▶ Task: Go through the entries below and copy each line that holds the word "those".

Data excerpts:
═══
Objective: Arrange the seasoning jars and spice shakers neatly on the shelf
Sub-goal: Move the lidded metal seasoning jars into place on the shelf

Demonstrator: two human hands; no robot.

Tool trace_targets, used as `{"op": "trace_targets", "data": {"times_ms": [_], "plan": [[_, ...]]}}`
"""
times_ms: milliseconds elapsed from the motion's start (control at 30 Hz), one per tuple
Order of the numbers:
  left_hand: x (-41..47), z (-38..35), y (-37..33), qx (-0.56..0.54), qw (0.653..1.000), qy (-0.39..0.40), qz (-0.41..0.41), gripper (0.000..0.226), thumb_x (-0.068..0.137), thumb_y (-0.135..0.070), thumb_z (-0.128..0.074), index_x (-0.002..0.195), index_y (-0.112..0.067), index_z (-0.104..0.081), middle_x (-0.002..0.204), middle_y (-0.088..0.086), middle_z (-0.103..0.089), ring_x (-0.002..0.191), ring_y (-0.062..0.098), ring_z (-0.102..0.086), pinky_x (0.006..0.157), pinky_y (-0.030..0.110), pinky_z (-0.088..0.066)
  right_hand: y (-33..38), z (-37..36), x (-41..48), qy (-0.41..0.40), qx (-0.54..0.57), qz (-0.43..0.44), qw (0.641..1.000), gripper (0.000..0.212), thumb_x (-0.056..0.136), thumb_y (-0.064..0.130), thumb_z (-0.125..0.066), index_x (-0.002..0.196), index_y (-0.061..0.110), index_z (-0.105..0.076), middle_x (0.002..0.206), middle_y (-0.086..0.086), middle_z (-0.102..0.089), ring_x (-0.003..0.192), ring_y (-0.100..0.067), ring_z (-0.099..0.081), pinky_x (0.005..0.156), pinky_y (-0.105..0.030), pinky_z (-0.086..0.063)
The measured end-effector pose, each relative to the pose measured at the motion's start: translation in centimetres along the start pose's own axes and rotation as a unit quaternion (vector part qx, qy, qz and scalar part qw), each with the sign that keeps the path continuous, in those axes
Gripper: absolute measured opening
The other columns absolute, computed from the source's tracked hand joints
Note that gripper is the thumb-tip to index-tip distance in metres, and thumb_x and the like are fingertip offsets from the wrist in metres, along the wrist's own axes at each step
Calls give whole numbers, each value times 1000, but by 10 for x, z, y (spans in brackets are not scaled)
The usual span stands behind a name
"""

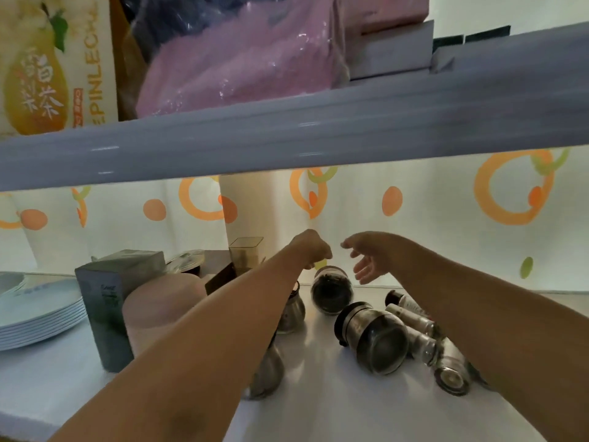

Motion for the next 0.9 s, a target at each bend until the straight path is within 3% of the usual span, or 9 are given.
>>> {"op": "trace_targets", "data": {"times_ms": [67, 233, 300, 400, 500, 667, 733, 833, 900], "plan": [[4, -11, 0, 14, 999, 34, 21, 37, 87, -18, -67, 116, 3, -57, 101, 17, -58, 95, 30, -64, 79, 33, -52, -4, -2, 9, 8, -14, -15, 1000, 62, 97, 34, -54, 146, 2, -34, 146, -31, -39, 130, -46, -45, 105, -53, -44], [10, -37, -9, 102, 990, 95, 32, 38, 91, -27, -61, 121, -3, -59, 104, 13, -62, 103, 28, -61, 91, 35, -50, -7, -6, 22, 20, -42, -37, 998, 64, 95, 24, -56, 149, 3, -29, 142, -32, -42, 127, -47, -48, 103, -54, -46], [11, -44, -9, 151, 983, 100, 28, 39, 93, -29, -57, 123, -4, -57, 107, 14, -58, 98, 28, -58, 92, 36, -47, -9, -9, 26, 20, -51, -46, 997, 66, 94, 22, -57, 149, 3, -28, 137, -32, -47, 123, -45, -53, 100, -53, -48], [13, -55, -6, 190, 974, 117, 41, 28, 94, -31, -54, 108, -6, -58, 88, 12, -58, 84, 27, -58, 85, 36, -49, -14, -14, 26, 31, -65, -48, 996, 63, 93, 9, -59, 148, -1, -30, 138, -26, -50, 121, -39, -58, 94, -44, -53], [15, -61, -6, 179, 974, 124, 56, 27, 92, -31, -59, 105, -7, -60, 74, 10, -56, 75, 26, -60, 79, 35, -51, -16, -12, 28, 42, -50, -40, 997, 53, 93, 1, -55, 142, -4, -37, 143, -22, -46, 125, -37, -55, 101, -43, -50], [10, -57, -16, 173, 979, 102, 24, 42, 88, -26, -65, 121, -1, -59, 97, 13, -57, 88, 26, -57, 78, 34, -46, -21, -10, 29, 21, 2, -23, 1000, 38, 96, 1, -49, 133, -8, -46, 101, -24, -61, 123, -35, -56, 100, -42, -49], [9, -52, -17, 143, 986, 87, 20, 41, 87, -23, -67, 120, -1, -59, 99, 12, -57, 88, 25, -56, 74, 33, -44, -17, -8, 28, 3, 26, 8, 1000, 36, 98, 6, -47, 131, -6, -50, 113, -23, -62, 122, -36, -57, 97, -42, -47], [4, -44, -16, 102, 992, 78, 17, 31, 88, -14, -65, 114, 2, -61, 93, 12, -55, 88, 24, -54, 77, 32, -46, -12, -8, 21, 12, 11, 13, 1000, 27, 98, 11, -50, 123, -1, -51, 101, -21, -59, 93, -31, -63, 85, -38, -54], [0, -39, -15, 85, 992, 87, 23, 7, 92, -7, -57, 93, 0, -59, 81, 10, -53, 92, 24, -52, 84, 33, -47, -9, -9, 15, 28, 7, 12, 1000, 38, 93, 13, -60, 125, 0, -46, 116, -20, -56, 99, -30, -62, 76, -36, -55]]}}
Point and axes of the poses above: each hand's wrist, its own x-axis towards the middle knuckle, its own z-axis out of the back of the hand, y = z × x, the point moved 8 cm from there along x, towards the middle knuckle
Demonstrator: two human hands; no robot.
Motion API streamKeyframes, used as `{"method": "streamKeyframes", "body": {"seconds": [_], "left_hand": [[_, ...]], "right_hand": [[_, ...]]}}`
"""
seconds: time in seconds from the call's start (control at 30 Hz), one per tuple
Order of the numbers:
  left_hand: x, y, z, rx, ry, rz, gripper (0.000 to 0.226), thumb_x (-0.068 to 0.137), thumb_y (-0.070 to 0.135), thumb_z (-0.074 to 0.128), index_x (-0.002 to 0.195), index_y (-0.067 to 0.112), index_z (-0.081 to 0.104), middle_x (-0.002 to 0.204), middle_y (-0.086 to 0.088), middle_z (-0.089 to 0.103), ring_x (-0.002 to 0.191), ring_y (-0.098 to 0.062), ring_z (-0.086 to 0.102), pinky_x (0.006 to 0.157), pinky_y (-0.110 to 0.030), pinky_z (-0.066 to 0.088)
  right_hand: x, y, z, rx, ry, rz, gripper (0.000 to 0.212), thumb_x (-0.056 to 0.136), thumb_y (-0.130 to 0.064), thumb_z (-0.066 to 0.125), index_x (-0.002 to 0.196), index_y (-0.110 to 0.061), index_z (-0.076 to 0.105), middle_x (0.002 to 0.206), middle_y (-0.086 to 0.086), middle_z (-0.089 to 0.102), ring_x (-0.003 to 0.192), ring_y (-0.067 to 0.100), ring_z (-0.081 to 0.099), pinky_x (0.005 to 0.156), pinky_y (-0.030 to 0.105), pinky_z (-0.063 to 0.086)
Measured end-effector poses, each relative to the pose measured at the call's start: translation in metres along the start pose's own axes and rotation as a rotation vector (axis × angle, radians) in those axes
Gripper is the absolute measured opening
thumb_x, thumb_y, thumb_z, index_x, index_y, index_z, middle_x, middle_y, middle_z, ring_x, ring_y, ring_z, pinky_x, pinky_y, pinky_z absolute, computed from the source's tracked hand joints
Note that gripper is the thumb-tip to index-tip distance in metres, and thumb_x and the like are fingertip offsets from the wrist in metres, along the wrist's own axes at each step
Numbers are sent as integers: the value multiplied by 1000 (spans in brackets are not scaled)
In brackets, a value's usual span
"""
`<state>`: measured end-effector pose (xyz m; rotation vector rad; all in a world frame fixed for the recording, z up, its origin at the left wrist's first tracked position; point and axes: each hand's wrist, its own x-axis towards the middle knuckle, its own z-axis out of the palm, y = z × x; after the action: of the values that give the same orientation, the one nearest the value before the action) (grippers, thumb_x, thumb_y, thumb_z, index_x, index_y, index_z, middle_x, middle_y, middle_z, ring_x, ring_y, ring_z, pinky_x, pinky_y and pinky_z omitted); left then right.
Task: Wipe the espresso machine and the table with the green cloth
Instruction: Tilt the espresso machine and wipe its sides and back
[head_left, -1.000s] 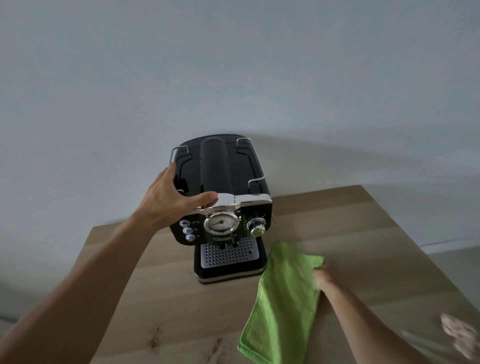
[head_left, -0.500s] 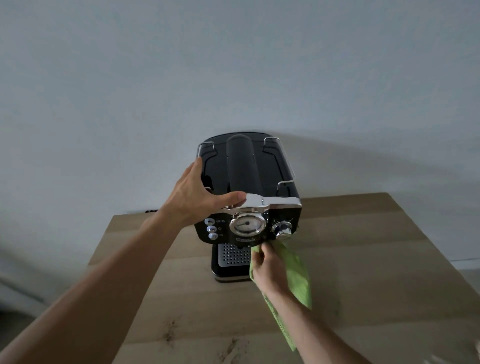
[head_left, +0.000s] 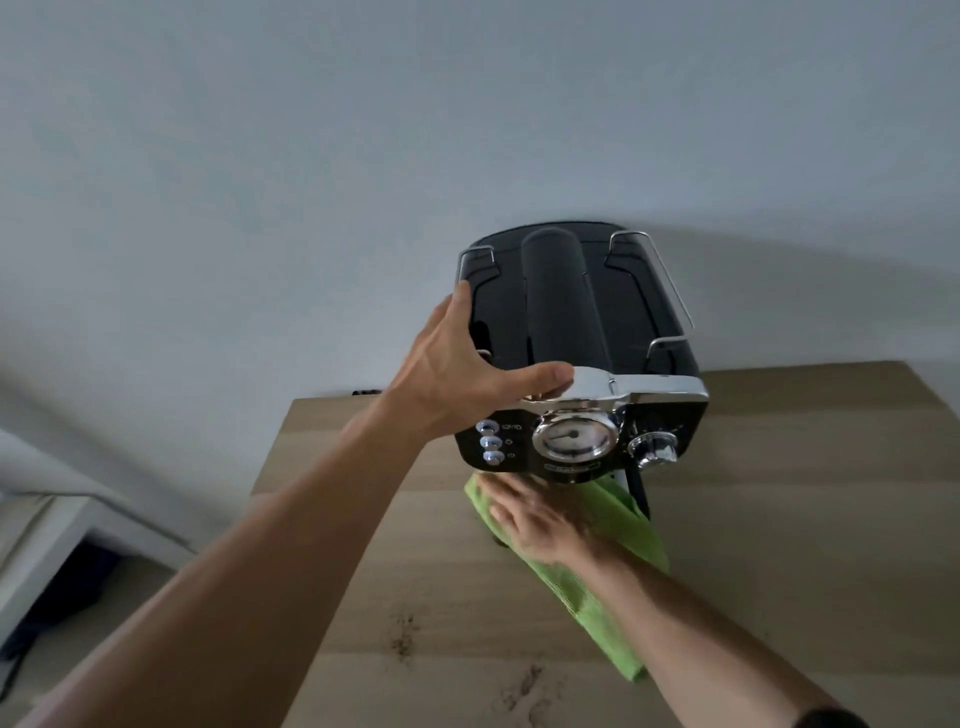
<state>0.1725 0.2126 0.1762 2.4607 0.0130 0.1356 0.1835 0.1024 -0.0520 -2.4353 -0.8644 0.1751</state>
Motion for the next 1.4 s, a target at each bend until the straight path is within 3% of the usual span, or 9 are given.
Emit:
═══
▶ Response area:
The measured end-effector pose, each relative to the pose measured at the motion's start: translation in centimetres along the start pose's own axes and rotation as a unit quaternion (vector part qx, qy, qz and scalar part qw), each with the sign that keeps the path continuous, in those axes
Measured end-effector poses, each relative to the pose measured at the call's start: translation in metres along the start pose's own axes and rotation as a rotation vector (axis × angle, radians) in those axes

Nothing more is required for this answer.